面接官:排他制御(楽観ロック・悲観ロック)について説明してください。
私:排他制御とは、複数のトランザクションが同時に同じデータにアクセスする際に、データの整合性を保つための仕組みです。
例えば、ECサイトで在庫数を管理しているテーブルがあるとします。AさんとBさんがほぼ同時に同じ商品を注文した場合、在庫数が正しく減算されないと、在庫以上の注文を受けてしまう可能性があります。これを防ぐために排他制御が必要になります。
以前のプロジェクトで、複数のユーザーが同時に編集する可能性がある設定ファイルを管理するシステムを開発した際、楽観ロックを採用しました。
最初はロックせずに処理を進め、更新時にデータのバージョンを確認し、もし他のユーザーによって変更されていれば更新をロールバックするという仕組みです。これによって、無駄なロック時間を減らし、システムのパフォーマンスを向上させることができました。
また、別のプロジェクトで、銀行口座の残高を管理するシステムを開発した際には、悲観ロックを採用しました。
口座残高は絶対に誤りがあってはならないデータなので、トランザクション開始時にデータをロックし、他のトランザクションからのアクセスをブロックしました。これによって、データの整合性を最優先に保つことができました。
現役エンジニアによる深掘り解説
楽観ロック
メリット
ロックの取得処理がないため、システム全体のパフォーマンスを向上させやすい。
ロック待ちによるデッドロックが発生しない。
デメリット
更新時に競合が発生した場合、ロールバック処理が必要になり、処理が複雑になる場合がある。
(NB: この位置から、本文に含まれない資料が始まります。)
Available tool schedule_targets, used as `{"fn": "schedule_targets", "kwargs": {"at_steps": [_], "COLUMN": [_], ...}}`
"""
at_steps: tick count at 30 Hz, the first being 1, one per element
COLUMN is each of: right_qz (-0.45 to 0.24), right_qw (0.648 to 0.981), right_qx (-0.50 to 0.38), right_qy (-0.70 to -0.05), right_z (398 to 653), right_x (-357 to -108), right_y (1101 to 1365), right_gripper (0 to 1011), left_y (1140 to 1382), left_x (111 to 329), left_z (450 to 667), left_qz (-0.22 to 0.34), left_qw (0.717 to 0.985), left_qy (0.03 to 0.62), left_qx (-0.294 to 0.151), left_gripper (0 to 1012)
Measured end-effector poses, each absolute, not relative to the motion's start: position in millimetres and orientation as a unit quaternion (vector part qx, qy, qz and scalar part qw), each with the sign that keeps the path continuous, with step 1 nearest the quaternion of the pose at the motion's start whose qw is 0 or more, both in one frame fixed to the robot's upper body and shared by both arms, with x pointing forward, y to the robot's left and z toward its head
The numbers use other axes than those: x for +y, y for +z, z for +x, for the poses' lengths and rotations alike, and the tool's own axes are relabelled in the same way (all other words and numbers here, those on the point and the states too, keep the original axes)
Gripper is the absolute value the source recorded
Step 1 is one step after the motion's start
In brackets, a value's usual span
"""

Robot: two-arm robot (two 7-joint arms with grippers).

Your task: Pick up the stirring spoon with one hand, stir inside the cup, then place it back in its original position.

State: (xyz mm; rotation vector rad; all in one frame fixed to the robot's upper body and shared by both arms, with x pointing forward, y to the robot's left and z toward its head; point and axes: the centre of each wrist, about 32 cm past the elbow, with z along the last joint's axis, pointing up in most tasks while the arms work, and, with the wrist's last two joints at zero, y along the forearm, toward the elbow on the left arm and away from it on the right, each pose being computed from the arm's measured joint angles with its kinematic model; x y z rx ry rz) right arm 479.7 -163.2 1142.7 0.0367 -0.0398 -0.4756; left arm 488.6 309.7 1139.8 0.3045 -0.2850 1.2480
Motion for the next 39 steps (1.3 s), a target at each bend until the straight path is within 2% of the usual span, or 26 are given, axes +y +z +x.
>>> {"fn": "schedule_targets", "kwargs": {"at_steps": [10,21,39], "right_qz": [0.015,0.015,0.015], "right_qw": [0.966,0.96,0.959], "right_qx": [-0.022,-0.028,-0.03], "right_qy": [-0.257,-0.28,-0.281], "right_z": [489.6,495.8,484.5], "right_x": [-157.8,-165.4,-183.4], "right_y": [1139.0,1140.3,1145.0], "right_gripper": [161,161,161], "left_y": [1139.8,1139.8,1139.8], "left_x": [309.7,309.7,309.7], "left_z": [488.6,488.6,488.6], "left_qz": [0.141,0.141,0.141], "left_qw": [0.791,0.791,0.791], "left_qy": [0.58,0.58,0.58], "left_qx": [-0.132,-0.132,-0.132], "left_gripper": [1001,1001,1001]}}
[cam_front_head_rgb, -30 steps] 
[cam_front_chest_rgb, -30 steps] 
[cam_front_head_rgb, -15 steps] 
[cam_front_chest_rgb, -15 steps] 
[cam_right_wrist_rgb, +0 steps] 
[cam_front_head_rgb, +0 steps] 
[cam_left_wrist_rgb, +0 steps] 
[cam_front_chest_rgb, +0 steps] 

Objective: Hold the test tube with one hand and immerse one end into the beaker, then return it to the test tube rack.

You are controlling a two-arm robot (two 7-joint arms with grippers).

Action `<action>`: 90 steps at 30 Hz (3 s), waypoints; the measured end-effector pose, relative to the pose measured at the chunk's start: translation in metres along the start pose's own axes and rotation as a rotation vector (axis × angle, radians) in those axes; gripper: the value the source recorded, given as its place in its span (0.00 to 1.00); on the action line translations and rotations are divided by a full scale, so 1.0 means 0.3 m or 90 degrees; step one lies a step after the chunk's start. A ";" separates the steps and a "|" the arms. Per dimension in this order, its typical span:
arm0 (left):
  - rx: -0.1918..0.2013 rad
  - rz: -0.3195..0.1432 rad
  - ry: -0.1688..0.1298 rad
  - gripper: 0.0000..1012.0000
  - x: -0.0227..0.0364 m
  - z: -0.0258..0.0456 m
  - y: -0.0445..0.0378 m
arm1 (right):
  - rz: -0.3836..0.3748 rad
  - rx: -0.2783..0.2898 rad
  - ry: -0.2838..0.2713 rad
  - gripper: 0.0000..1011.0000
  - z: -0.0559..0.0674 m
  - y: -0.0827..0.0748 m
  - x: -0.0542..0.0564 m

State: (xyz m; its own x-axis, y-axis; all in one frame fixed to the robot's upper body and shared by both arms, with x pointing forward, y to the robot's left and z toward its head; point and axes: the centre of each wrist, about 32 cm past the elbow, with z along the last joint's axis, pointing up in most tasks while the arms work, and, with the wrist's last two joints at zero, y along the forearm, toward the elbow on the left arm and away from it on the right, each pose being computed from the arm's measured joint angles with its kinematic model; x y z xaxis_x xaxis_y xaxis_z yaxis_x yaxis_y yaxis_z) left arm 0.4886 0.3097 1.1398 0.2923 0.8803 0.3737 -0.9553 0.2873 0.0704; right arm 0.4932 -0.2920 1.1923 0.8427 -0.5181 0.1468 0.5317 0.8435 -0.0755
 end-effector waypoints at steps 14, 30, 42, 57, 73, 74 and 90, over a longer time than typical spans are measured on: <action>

競合が頻繁に発生する状況では、悲観ロックよりもパフォーマンスが悪化する可能性がある。
悲観ロック
メリット
データの整合性を厳密に保つことができる。
競合が発生した場合のロールバック処理が不要。
デメリット
ロックの取得処理が必要なため、システム全体のパフォーマンスが低下する可能性がある。
ロック待ちによるデッドロックが発生する可能性がある。
⚠️ 面接突破のワンポイント
- 「楽観ロックと悲観ロック、それぞれどのような状況で使い分けるべきか?」という質問に答えられるように、具体的なシナリオを想定しておきましょう。例えば、「ECサイトのカート機能」「銀行口座の残高更新処理」「ブログ記事の編集機能」などを例に、それぞれのロック方式の適性を説明できるように準備しておくと良いでしょう。
- 「排他制御におけるデッドロックとは何か?どのように回避するのか?」という質問に答えられるように、デッドロックの発生条件と回避策(タイムアウト、ロックの取得順序の固定など)を理解しておきましょう。図解などを用いて説明できると、より理解度が高いことをアピールできます。